--- Your instructions ---
From the material beneath, pull every line with the word "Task".

--- Information supplied ---
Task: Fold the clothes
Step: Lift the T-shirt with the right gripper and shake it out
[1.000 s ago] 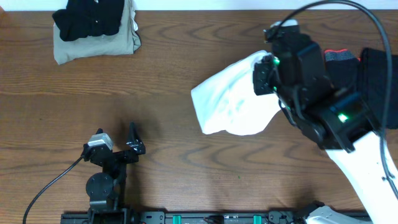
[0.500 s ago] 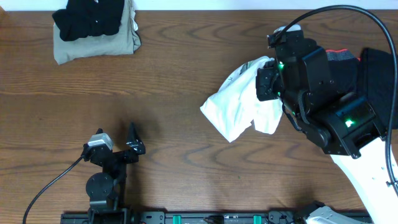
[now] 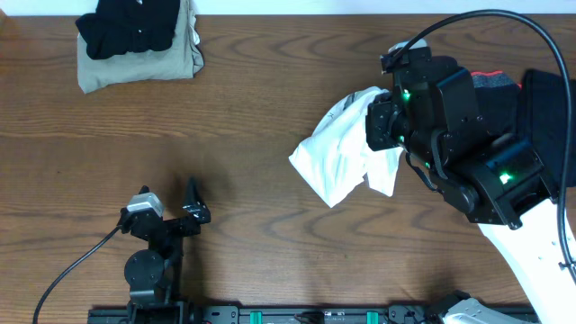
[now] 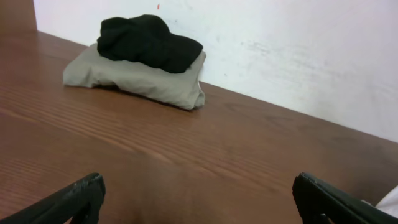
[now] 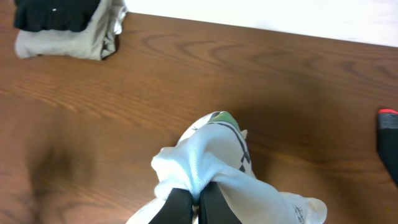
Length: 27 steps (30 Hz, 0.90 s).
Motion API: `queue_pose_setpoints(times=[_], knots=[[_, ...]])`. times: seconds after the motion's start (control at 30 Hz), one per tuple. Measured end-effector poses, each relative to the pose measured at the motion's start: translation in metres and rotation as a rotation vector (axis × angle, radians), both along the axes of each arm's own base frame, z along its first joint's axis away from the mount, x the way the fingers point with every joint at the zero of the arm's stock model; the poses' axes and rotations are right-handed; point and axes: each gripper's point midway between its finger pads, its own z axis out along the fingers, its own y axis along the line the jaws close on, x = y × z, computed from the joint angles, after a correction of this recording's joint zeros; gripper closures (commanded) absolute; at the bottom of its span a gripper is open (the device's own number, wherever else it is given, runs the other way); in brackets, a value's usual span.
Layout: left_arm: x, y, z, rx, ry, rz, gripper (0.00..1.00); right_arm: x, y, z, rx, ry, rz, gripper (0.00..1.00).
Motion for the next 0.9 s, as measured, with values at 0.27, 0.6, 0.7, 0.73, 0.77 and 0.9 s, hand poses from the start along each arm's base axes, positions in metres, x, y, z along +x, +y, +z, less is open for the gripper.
queue_pose_setpoints(times=[0.27,0.6,0.7,0.73,0.77,0.9], knots=[[-0.003,-0.049,0.034,-0.151,-0.126,-0.284,0.02,-0.001,0.005,0.001,0.019,0.005,0.022,0.98],[-0.073,-0.116,0.151,-0.108,-0.286,-0.726,0.02,0.009,0.017,0.019,0.089,-0.068,0.043,0.99],[-0.095,-0.123,0.173,-0.104,-0.272,-0.770,0.02,0.008,0.020,0.024,0.118,-0.076,0.050,0.99],[-0.101,-0.124,0.178,-0.098,-0.273,-0.779,0.02,0.007,0.021,0.027,0.127,-0.081,0.052,0.99],[-0.107,-0.126,0.184,-0.089,-0.278,-0.789,0.02,0.006,0.022,0.030,0.138,-0.088,0.058,0.99],[-0.120,-0.129,0.199,-0.057,-0.311,-0.813,0.02,-0.003,0.026,0.044,0.185,-0.102,0.099,0.99]])
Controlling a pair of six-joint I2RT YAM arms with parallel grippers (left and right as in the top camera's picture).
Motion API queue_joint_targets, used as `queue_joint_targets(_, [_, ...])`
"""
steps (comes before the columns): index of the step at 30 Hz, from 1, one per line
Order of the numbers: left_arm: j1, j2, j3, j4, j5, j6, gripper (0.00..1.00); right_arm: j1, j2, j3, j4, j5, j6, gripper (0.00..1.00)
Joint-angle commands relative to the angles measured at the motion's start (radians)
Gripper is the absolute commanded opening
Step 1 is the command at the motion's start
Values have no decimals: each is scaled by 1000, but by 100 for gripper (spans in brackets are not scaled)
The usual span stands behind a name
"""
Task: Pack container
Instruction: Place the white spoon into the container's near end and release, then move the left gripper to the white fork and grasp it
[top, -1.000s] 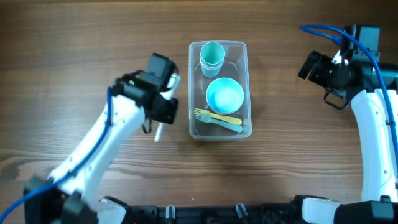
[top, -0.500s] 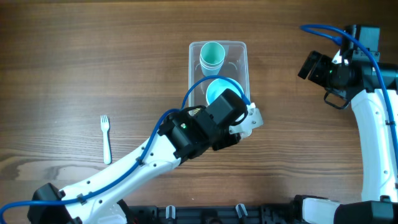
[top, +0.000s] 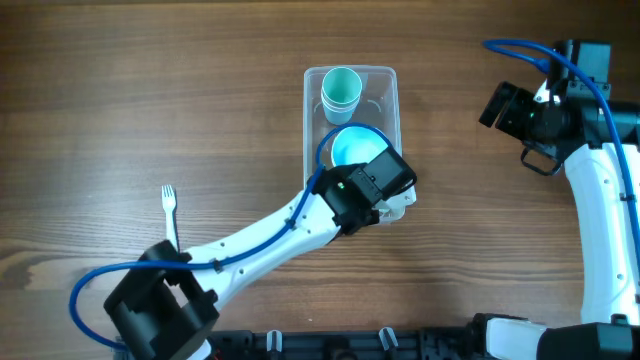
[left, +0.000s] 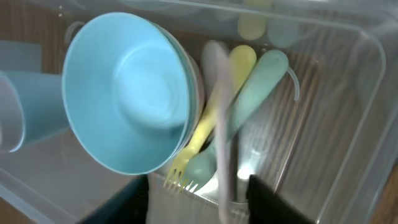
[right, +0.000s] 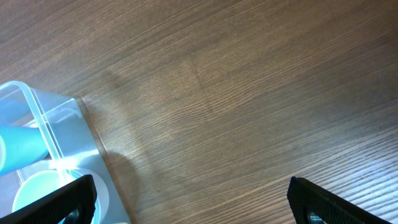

--- Exercise result ---
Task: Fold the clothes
Task: Pack container

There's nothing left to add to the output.